Work has been busy - last week was four days of all-day meetings plus flying to/from PA. I'm feeling good and productive but So Many People! I actually felt un-stressed enough about work to take yesterday off and observe Rosh Hashonah a bit. More on that in the queue, too.

I need a new mattress but failed to get up the oomph to go shopping yesterday. It's interesting how much wearing out a mattress is a boiling-frog problem. Ours is old and my body has adapted to its ongoing lack of support, very very slowly.

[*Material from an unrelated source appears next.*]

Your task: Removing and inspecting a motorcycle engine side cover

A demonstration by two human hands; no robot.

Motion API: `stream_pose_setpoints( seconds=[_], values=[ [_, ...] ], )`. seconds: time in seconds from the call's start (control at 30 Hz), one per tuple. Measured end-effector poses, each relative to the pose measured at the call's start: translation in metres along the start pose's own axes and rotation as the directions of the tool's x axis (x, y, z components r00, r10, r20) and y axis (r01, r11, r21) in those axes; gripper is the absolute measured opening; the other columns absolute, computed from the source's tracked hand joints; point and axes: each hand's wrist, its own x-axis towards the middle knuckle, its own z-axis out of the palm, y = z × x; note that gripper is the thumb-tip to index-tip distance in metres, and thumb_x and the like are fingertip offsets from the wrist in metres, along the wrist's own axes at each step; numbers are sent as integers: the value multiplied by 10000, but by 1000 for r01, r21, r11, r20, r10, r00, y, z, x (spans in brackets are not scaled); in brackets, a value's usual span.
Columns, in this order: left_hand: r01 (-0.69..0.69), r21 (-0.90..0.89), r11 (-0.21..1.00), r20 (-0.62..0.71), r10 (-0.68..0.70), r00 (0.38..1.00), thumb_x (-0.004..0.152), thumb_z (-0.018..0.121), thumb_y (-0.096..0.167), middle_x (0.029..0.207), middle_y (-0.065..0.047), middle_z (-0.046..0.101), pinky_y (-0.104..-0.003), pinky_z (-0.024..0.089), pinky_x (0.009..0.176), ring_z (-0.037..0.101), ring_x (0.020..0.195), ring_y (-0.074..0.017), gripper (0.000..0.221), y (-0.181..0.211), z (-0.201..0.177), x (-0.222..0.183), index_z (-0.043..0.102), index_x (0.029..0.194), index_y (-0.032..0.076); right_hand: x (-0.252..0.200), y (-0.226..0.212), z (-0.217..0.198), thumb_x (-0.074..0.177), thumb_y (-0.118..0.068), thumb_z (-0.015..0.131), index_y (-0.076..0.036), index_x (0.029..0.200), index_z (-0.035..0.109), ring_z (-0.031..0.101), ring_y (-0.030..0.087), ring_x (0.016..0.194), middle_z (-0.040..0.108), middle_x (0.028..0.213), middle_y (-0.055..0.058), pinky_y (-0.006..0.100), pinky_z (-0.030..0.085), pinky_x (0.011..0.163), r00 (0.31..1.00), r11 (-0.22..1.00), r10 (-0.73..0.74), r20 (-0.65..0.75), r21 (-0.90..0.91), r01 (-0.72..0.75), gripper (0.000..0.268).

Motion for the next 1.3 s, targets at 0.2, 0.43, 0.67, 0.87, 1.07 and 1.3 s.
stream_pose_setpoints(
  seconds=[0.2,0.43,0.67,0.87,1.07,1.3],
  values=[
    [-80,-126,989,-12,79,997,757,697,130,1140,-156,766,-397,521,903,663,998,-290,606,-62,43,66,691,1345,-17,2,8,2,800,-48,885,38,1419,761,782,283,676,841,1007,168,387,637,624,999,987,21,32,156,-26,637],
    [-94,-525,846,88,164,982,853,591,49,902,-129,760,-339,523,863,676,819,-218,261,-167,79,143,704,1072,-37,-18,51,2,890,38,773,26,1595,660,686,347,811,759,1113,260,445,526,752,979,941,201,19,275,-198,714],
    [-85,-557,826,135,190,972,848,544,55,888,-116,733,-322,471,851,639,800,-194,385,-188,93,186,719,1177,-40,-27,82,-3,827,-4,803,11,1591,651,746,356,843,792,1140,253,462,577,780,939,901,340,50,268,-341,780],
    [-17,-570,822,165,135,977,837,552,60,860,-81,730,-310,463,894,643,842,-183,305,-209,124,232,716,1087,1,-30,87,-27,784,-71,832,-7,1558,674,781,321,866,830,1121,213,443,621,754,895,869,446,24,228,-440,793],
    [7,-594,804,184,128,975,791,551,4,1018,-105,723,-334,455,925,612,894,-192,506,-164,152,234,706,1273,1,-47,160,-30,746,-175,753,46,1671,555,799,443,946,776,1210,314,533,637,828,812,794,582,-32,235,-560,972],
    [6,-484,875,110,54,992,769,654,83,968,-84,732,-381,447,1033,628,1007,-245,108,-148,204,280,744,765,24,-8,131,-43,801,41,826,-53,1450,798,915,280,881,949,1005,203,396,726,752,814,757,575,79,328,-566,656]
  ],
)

I'm going to try making the updates more atomic, and hopefully digestible, rather than a wall of text dumped here.

Apres ca, la deluge...
drwex: (Default)
As noted, I actually went to synagogue this year. Many years I've not religiously observed the holiday at all. Pygment and Thing 2 found a synagogue they liked and go to hear Torah and shofar. This year I went along and it was nice (except for the ongoing allergy attacks; we are the household of sneezes and watery eyes).

The rabbi's sermon was interesting; she took on the idea of "random kindness" and urged people to make kindness less random and more a regular part of everyday life. Worthwhile to think about. It's interesting to see a connection drawn between "walking in G-d's path" and enacting values in our everyday lives.

Listening to her I thought about how the notions of kindness and civility have been weaponized against marginalized people and had this thought-stream. It's not "civility" per se that's the problem. It's that the complaint of lack of civility is used by those in power to demand performance from those with less power. I am reminded that slave owners demanded that their slaves be civil and yet felt no need to behave with compassion toward these other humans. If we stop demanding things of others, and instead focus on our own actions, then civility can return to a more reasonable place. If I behave in a civil manner, speak civilly toward others, then that is its own value. The idea of "random kindness" is that it's given without expectation of return. We are kind, compassionate, or civil as we enact our values. These are not things we demand of others.

I know I could stand to be more compassionate, more civil. I'm... working on it.

As always at this time of year, I ask that if I have harmed or offended you please tell me about it and if I may apologize or make amends I wish to know that as well.

May you have a good, sweet year, and also a just and inspiring year.